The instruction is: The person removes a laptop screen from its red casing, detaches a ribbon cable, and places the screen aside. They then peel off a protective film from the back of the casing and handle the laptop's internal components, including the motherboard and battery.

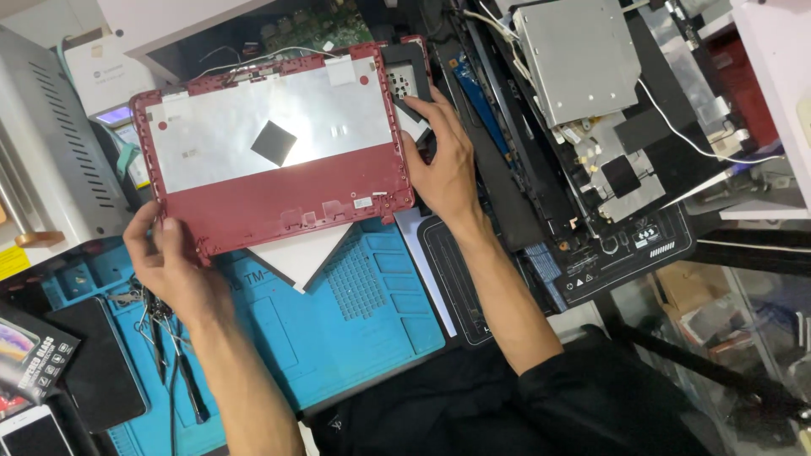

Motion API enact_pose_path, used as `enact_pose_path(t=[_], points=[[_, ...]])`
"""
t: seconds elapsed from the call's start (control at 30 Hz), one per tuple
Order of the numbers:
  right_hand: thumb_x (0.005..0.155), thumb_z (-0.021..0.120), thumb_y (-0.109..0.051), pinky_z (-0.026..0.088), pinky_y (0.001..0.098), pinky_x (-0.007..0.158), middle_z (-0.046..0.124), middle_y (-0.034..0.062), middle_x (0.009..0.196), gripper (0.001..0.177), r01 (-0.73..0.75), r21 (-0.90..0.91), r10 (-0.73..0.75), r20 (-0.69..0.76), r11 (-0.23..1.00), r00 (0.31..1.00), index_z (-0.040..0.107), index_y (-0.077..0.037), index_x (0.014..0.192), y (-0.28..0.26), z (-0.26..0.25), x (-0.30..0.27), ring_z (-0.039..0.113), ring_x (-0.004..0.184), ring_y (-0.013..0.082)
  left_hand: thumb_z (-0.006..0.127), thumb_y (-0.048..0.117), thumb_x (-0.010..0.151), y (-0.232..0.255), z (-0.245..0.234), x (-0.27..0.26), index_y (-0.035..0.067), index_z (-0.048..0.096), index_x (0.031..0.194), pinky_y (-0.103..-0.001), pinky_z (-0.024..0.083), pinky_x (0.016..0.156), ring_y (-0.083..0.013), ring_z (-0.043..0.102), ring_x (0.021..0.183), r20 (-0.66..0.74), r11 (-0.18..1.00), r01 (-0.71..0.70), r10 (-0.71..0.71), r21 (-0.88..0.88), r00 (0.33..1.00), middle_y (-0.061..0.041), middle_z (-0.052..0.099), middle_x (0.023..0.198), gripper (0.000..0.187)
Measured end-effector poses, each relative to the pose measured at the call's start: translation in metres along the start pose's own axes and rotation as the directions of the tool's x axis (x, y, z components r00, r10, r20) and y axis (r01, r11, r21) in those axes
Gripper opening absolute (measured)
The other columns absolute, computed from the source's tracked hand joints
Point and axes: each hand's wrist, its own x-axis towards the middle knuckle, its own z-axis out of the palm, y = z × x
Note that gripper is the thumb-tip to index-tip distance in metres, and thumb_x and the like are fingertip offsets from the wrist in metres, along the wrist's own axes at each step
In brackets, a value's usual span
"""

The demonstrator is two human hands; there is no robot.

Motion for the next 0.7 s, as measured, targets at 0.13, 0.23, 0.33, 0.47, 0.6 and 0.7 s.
enact_pose_path(t=[0.13, 0.23, 0.33, 0.47, 0.6, 0.7], points=[[0.095, 0.072, -0.006, 0.048, 0.0442, 0.112, 0.056, 0.0239, 0.146, 0.040, -0.009, -0.050, 0.009, -0.009, 0.999, 1.000, 0.061, 0.000, 0.133, 0.000, 0.001, 0.000, 0.058, 0.135, 0.0396, 0.063, 0.002, 0.112, 0.007, 0.002, 0.000, -0.002, 0.051, 0.138, -0.031, 0.055, 0.100, -0.0156, 0.064, 0.107, -0.063, 0.995, -0.002, 0.008, 0.096, 0.998, -0.010, 0.068, 0.118, 0.029], [0.096, 0.074, -0.008, 0.050, 0.0445, 0.111, 0.058, 0.0232, 0.143, 0.038, 0.016, -0.084, -0.017, -0.014, 0.996, 1.000, 0.063, 0.000, 0.131, 0.003, 0.003, -0.001, 0.060, 0.133, 0.0393, 0.062, 0.002, 0.109, 0.020, -0.002, -0.001, -0.001, 0.047, 0.143, -0.030, 0.054, 0.099, -0.0148, 0.064, 0.108, -0.028, 0.995, -0.015, 0.018, 0.102, 0.999, -0.008, 0.067, 0.114, 0.038], [0.097, 0.075, -0.009, 0.051, 0.0441, 0.109, 0.060, 0.0230, 0.140, 0.034, 0.031, -0.094, -0.033, -0.019, 0.995, 0.999, 0.066, 0.000, 0.128, 0.003, 0.003, 0.001, 0.063, 0.129, 0.0384, 0.064, 0.004, 0.111, 0.032, -0.017, -0.006, -0.005, 0.047, 0.155, -0.029, 0.053, 0.099, -0.0144, 0.062, 0.106, 0.010, 0.995, -0.025, 0.024, 0.094, 1.000, -0.007, 0.065, 0.113, 0.048], [0.095, 0.075, -0.008, 0.054, 0.0431, 0.103, 0.060, 0.0252, 0.137, 0.027, 0.045, -0.054, -0.047, -0.030, 0.998, 0.998, 0.066, 0.002, 0.118, 0.002, 0.002, -0.001, 0.065, 0.122, 0.0392, 0.064, 0.014, 0.108, 0.063, -0.003, -0.025, -0.009, 0.042, 0.156, -0.034, 0.054, 0.110, -0.0188, 0.065, 0.125, 0.011, 0.994, 0.036, -0.037, 0.107, 0.999, -0.014, 0.065, 0.140, 0.057], [0.093, 0.071, -0.005, 0.057, 0.0410, 0.093, 0.062, 0.0204, 0.124, 0.016, -0.079, -0.007, 0.079, -0.007, 0.997, 0.997, 0.063, 0.002, 0.105, 0.003, 0.001, -0.002, 0.070, 0.104, 0.0345, 0.065, 0.016, 0.109, 0.068, -0.010, -0.058, -0.009, 0.041, 0.158, -0.036, 0.051, 0.117, -0.0209, 0.062, 0.134, 0.061, 0.997, 0.006, -0.011, 0.083, 0.998, -0.016, 0.059, 0.149, 0.060], [0.091, 0.069, 0.003, 0.054, 0.0461, 0.097, 0.059, 0.0210, 0.112, 0.010, 0.085, -0.108, -0.089, -0.027, 0.991, 0.996, 0.063, 0.003, 0.099, 0.006, 0.000, -0.004, 0.062, 0.126, 0.0412, 0.065, 0.014, 0.108, 0.060, -0.009, -0.070, -0.008, 0.042, 0.156, -0.036, 0.052, 0.111, -0.0210, 0.062, 0.129, -0.041, 0.990, 0.051, -0.046, 0.130, 0.998, -0.016, 0.060, 0.146, 0.058]])
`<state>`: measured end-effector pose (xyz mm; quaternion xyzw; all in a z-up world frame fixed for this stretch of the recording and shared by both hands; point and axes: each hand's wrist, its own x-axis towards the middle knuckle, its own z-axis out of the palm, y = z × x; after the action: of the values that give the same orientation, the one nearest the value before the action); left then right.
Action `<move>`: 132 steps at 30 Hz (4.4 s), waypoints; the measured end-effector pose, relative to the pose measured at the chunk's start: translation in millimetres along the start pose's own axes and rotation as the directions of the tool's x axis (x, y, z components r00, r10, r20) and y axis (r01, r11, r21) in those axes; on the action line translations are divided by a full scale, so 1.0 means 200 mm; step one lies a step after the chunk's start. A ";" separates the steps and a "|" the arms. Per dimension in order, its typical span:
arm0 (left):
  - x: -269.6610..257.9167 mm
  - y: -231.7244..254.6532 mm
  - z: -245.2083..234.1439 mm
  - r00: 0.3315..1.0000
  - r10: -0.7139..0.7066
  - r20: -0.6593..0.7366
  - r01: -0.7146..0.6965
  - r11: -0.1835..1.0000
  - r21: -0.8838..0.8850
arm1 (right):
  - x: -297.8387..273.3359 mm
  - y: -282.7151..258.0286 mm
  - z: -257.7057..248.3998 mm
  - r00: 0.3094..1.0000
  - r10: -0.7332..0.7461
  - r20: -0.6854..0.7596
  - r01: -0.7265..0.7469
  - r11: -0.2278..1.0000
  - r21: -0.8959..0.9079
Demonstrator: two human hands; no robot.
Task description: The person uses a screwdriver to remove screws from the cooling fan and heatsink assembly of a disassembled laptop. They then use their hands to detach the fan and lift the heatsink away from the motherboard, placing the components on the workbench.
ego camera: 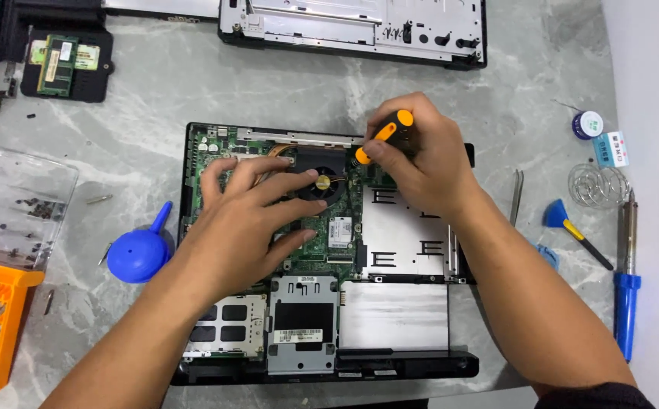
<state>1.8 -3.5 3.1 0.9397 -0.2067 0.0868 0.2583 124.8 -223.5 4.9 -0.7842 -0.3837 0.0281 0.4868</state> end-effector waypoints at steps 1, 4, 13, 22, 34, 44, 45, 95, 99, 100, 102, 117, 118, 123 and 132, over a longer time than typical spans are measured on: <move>0.00 0.00 0.00 1.000 -0.003 0.002 0.003 1.000 0.006 | 0.00 0.01 0.00 1.000 -0.007 -0.028 0.007 1.000 0.023; 0.00 0.00 -0.01 1.000 -0.012 0.011 0.012 1.000 0.019 | 0.01 0.03 -0.01 0.995 0.020 -0.100 -0.013 0.998 0.066; -0.03 0.17 -0.27 0.998 -0.042 -0.050 0.039 0.997 -0.060 | 0.03 -0.22 -0.23 0.990 -0.052 -0.128 0.041 0.996 -0.082; -0.71 0.59 0.05 0.867 -0.381 0.321 0.479 0.460 -0.748 | 0.10 -0.04 -0.12 0.942 0.075 0.327 0.138 0.802 -0.582; -0.56 0.94 0.09 0.256 -0.669 0.698 -0.156 -0.741 -0.653 | 0.14 -0.04 0.01 0.904 0.236 0.356 0.043 0.780 -0.625; -0.64 1.02 0.26 0.396 -0.707 0.586 -0.074 -0.660 -0.747 | 0.01 -0.02 -0.08 0.913 0.176 0.367 0.056 0.839 -0.541; -0.64 1.03 0.28 0.398 -0.706 0.586 -0.074 -0.661 -0.746 | -0.01 -0.02 -0.10 0.913 0.177 0.367 0.055 0.838 -0.543; -0.18 -0.29 0.07 0.952 -0.272 -0.142 -0.024 0.395 -0.918 | -0.34 -0.17 -0.34 0.556 0.784 -0.276 -0.542 0.593 0.595; -0.15 -0.30 0.09 0.955 -0.277 -0.104 0.017 0.402 -0.915 | -0.33 -0.15 -0.31 0.532 0.802 -0.270 -0.370 0.507 0.778; -0.14 -0.29 0.08 0.960 -0.258 -0.111 0.007 0.418 -0.908 | -0.33 -0.12 -0.31 0.532 0.787 -0.313 -0.305 0.523 0.796; -0.12 -0.29 0.09 0.964 -0.238 -0.116 -0.002 0.432 -0.902 | -0.34 -0.08 -0.30 0.527 0.771 -0.357 -0.239 0.537 0.809; -0.31 0.22 0.11 0.781 -0.582 0.225 -0.188 -0.562 -0.805 | -0.50 0.24 -0.28 0.235 0.688 -0.687 -0.074 0.717 0.693; -0.36 0.24 0.16 0.785 -0.589 0.190 -0.221 -0.554 -0.802 | -0.50 0.27 -0.29 0.198 0.687 -0.699 -0.055 0.720 0.692; -0.52 0.35 0.33 0.708 -0.693 0.134 -0.366 -0.523 -0.770 | -0.50 0.20 -0.21 0.121 0.657 -0.744 0.030 0.747 0.664; -0.51 0.28 0.31 0.669 -0.738 -0.084 0.176 0.268 -0.947 | -0.55 0.24 -0.17 0.100 0.623 -0.776 0.065 0.774 0.630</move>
<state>-109.8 -44.3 -52.0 0.6088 0.1557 0.1310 0.7668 88.1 -329.2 -51.5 -0.5065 0.2121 -0.2809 0.7871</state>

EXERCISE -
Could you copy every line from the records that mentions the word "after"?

RESULT OF THIS TASK -
`<state>`: measured end-effector pose (xyz mm; quaternion xyzw; all in a z-up world frame fixed for this stretch of the recording and shared by both hands; point and axes: each hand's wrist, its own x-axis towards the middle knuckle, its own z-axis out of the palm, y = z × x; after the action: of the values that give the same orientation, the one nearest the value before the action); left then right.
Action `<move>`: 132 steps at 30 Hz (4.4 s), waypoints; the measured end-effector pose, relative to the pose measured at the chunk's start: translation in millimetres along the start pose's own axes and rotation as the directions of the tool's x axis (x, y, z components r00, r10, r20) and y axis (r01, r11, r21) in those axes; on the action line translations are divided by a full scale, so 1.0 means 200 mm; step one lies a step after the chunk's start. A ";" separates the steps and a "|" the arms. Per dimension in order, its typical span:

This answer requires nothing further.